Most activists expressed dismay that they seemed to have a diminished voice in the party.
“What
we’re doing and saying is not resonating, so we are trying to come to
grips with that,” said Grace-Marie Turner, the president of the Galen
Institute, a conservative
research group. “We have to learn to relate our solutions to people’s
struggles.”
Some
said conservatives had not made their case effectively, and different
leaders offered their own visions for the right approach.
Wesley
Denton, a senior adviser to Heritage Foundation President Jim DeMint,
led a panel called “Breaking Through With a Conservative Message,” and
Citizens United President
David Bossie spoke about the power of expressing conservatism through
films, of which he has produced several.
Perkins
led a panel on restoring the “traditional family” as a priority for the
party.

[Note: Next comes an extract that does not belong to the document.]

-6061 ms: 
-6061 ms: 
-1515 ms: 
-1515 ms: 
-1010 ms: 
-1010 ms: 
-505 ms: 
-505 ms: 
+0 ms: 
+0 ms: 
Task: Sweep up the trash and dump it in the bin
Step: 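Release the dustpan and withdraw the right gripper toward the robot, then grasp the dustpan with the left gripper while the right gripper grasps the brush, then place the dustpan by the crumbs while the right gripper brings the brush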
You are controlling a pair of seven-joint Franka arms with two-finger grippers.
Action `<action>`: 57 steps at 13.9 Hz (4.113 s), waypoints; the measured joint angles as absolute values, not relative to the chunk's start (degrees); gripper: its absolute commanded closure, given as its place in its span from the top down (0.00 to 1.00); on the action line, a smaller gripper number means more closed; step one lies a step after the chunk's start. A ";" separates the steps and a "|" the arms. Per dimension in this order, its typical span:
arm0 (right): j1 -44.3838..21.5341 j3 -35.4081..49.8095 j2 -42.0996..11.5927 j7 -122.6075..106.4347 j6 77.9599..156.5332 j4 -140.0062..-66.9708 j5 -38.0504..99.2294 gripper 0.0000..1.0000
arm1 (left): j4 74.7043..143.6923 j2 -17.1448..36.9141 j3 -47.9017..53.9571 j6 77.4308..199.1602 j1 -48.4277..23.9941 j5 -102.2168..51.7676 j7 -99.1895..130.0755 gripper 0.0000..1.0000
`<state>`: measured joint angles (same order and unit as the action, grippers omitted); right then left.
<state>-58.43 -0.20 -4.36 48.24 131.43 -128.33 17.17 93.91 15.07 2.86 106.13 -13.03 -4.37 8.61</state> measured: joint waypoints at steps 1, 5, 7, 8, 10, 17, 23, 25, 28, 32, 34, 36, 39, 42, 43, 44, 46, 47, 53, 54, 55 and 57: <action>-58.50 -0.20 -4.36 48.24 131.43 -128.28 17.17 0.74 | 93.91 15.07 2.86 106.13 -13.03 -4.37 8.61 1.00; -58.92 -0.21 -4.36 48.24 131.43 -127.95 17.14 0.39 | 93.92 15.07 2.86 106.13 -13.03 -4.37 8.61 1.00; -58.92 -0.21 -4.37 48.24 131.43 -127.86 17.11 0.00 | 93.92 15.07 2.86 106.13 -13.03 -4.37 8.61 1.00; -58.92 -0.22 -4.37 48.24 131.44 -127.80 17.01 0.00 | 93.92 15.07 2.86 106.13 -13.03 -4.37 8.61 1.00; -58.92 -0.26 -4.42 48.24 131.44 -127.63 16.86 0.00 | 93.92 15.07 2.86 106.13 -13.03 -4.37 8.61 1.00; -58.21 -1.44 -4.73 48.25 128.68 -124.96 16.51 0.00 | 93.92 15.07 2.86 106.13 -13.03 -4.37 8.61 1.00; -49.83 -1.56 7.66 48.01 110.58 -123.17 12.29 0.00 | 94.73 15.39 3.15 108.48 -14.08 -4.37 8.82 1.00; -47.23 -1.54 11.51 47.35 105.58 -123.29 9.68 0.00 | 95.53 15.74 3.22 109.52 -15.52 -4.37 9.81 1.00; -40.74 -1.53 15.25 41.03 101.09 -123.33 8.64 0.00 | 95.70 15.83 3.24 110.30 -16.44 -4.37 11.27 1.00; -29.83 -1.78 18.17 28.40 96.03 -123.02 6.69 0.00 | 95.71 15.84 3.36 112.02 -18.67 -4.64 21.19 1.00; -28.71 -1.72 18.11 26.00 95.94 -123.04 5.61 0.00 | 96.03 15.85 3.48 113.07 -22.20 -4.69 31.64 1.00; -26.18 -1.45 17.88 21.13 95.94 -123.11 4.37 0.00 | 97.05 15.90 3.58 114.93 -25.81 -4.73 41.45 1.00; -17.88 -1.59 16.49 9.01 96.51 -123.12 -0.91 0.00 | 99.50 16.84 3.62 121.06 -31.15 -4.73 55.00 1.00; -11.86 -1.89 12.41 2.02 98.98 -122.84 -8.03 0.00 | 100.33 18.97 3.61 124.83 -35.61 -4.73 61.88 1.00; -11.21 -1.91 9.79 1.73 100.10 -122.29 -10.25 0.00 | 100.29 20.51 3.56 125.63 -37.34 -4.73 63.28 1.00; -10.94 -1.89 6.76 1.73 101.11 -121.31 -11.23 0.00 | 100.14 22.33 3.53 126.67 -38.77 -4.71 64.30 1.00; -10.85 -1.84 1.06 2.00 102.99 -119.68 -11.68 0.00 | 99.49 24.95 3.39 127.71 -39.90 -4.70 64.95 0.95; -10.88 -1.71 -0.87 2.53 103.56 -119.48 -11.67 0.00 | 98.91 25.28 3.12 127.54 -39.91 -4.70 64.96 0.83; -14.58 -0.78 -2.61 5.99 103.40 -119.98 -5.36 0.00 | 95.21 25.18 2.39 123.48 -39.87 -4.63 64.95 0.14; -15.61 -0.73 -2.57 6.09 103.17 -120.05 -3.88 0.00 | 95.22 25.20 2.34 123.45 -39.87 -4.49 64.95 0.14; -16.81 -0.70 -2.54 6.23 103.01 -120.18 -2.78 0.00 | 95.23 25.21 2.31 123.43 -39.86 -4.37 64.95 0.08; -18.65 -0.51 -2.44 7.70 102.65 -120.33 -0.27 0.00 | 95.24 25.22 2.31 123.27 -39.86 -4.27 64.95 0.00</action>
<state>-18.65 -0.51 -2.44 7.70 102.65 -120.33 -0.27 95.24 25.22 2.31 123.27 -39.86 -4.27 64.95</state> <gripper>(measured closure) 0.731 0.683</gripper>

Thomas J. Fitton, president of Judicial Watch, which has
obtained documents related
to the 2012 attack on an American diplomatic mission in Benghazi,
Libya, talked up his group’s ability to pressure the White House through
Freedom of Information Act requests.
Alfred
S. Regnery, a conservative lawyer and former publisher, said the group
convened “to provide the substance to Republicans and guide them. That’s
the way this is
supposed to work — they should be listening to us.”
Cruz,
who has clashed with top Senate Republicans over budget issues and is
considering a presidential bid in 2016, told the crowd members that they
are still the party’s
most influential bloc.
"Some say, 'Yay, our team is winning,' " he said, referring to Republicans’ confidence about possibly taking
control of the Senate. “But we win when we stand for principle and we
lose when we give in to Washington’s status quo.”
Many
there likened the session to one that took place in 1960, when the late
National Review editor William F. Buckley Jr., Bozell’s uncle, met with
allies to craft a
statement of principles for a young conservative movement.
Bozell,
Meese and many of the same people at the Ritz-Carlton on Thursday had
held a similar session in 2010, ahead of the tea-party-led GOP sweep
that year.
To
guide them on Thursday, the 2010 principles, called the Mount Vernon
statement because it had been signed on the Alexandria estate once owned
by George Washington,
was displayed throughout the day next to the ballroom podium.